(Beginning of Supplied material)

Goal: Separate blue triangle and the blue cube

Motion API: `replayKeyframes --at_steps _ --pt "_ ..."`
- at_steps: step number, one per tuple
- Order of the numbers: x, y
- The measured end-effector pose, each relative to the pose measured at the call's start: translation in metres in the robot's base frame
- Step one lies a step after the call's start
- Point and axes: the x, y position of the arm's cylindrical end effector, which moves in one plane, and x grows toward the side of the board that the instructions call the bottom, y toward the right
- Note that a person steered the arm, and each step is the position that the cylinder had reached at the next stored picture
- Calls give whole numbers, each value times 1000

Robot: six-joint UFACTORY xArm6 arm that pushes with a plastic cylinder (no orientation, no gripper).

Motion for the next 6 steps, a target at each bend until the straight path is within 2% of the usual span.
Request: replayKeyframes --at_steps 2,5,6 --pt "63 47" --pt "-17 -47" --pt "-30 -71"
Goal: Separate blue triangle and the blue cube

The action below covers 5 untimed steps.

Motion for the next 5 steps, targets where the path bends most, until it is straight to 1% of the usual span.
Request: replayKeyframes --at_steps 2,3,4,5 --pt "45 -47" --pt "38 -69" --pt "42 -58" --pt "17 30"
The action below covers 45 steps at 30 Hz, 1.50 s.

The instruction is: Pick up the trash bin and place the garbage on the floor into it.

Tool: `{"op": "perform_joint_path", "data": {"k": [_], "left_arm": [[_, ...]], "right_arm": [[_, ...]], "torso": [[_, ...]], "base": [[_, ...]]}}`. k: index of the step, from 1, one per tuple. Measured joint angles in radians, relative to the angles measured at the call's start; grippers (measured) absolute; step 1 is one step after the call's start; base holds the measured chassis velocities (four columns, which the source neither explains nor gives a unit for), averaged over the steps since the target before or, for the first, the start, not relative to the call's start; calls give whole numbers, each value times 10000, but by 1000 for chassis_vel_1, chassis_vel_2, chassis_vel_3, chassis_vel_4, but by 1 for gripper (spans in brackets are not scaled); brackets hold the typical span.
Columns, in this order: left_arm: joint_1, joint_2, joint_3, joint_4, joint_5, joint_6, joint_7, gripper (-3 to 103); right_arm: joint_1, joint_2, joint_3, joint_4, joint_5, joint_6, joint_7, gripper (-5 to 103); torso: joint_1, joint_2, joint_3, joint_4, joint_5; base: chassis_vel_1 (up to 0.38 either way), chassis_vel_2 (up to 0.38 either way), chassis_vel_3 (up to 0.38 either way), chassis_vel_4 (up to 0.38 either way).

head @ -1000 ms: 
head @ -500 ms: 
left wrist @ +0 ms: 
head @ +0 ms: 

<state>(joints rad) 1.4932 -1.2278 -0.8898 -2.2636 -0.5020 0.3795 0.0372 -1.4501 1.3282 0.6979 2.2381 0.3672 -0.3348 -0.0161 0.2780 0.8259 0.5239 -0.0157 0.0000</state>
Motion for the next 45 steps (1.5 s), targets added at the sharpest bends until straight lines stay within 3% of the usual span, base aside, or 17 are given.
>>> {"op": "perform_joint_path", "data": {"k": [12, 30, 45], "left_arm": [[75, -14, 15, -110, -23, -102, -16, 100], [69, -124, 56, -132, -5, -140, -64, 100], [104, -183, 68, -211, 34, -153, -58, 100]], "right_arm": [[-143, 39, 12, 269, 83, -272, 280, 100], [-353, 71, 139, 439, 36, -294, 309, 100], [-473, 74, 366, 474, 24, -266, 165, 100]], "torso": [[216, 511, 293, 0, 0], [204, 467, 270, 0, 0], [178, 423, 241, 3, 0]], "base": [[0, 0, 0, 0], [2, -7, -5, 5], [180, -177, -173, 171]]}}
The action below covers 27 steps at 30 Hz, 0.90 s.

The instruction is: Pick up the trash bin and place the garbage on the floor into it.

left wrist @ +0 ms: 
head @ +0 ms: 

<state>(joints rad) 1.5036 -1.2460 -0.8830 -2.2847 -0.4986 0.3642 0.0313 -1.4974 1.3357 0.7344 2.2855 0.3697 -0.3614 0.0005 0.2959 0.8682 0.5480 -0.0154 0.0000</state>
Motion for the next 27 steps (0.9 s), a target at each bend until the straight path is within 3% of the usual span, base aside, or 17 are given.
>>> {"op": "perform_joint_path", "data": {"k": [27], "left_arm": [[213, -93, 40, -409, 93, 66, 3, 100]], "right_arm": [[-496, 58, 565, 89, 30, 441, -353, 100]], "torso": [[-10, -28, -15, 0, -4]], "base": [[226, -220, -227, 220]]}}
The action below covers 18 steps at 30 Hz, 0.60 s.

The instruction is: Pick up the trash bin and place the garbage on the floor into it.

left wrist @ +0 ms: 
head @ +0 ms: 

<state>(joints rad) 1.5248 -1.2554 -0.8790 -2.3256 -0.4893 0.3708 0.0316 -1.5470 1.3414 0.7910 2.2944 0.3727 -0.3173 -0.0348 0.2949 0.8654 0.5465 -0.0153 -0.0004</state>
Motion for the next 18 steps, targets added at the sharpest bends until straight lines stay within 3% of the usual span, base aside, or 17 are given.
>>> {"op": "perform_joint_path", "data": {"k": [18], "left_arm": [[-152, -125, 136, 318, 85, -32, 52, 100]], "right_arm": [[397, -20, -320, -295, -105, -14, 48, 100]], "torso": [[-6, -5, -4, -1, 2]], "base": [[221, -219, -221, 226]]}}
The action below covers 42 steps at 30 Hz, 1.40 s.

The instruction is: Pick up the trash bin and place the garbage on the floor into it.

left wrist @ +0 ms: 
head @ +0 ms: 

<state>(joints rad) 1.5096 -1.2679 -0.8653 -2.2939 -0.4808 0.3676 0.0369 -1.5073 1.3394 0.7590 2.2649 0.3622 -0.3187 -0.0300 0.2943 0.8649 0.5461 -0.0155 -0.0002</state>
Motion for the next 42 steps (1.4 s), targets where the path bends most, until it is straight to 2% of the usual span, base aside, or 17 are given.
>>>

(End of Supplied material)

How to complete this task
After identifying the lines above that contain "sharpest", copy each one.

Output for this task
Motion for the next 45 steps (1.5 s), targets added at the sharpest bends until straight lines stay within 3% of the usual span, base aside, or 17 are given.
Motion for the next 18 steps, targets added at the sharpest bends until straight lines stay within 3% of the usual span, base aside, or 17 are given.

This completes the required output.